- Jadis Township, Minnesota Location within the state of Minnesota Jadis Township, Minnesota Jadis Township, Minnesota (the United States)
- Coordinates: 48°52′11″N 95°47′44″W﻿ / ﻿48.86972°N 95.79556°W
- Country: United States
- State: Minnesota
- County: Roseau

Area
- • Total: 49.7 sq mi (128.6 km^{2})
- • Land: 49.7 sq mi (128.6 km^{2})
- • Water: 0 sq mi (0.0 km^{2})
- Elevation: 1,040 ft (317 m)

Population (2000)
- • Total: 564
- • Density: 11/sq mi (4.4/km^{2})
- Time zone: UTC-6 (Central (CST))
- • Summer (DST): UTC-5 (CDT)
- ZIP code: 56751
- Area code: 218
- FIPS code: 27-31634
- GNIS feature ID: 0664570

= Jadis Township, Roseau County, Minnesota =

Township in Minnesota, United States

Jadis Township is a township in Roseau County, Minnesota, United States.

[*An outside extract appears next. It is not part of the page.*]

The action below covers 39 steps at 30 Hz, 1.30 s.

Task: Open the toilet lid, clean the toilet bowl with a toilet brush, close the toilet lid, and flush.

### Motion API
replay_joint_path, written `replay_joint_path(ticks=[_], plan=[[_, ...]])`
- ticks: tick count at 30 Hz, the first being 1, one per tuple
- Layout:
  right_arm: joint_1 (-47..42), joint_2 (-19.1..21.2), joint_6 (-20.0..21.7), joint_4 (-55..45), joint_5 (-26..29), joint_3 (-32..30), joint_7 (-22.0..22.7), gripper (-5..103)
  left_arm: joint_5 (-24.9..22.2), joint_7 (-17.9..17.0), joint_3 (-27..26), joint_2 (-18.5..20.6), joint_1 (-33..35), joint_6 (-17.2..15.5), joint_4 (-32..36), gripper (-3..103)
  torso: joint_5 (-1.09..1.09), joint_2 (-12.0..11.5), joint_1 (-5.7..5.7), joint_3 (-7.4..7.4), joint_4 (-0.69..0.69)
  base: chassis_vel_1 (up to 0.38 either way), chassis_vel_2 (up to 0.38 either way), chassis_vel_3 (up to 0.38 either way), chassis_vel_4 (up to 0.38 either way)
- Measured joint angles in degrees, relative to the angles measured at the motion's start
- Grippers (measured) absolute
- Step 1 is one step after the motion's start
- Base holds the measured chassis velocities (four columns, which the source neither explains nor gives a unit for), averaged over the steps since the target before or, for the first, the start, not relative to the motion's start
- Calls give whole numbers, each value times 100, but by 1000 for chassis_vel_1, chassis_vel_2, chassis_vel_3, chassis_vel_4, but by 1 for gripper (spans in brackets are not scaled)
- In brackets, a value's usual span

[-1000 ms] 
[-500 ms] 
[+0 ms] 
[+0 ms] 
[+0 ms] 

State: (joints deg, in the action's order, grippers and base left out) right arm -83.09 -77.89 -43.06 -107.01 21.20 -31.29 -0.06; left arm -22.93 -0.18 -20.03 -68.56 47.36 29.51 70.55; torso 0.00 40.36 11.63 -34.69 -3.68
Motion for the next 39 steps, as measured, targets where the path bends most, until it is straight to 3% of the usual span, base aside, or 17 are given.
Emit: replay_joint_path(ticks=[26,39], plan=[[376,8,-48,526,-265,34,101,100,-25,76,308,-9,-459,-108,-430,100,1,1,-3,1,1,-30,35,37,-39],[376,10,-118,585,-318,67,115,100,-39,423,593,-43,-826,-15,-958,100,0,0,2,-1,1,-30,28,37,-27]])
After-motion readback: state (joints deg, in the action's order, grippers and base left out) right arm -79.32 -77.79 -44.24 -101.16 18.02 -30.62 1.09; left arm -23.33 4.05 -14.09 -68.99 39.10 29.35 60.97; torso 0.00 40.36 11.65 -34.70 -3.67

The population was 564 at the 2000 census.

Jadis Township was named for Edward W. Jadis, a businessperson in the lumber industry.

==Geography==
According to the United States Census Bureau, the township has a total area of 49.6 sqmi, all land.

==Demographics==
As of the census of 2000, there were 564 people, 203 households, and 163 families residing in the township. The population density was 11.4 PD/sqmi. There were 216 housing units at an average density of 4.4 /sqmi. The racial makeup of the township was 98.94% White, 0.18% Asian, 0.35% Pacific Islander, and 0.53% from two or more races. Hispanic or Latino of any race were 0.71% of the population.

There were 203 households, out of which 39.9% had children under the age of 18 living with them, 68.0% were married couples living together, 7.4% had a female householder with no husband present, and 19.7% were non-families. 15.3% of all households were made up of individuals, and 3.9% had someone living alone who was 65 years of age or older. The average household size was 2.78 and the average family size was 3.04.

In the township the population was spread out, with 31.0% under the age of 18, 4.4% from 18 to 24, 28.9% from 25 to 44, 24.1% from 45 to 64, and 11.5% who were 65 years of age or older. The median age was 35 years. For every 100 females, there were 102.9 males. For every 100 females age 18 and over, there were 111.4 males.

The median income for a household in the township was $49,000, and the median income for a family was $49,167. Males had a median income of $32,500 versus $26,118 for females. The per capita income for the township was $19,434. About 1.2% of families and 1.1% of the population were below the poverty line, including none of those under the age of eighteen or sixty-five or over.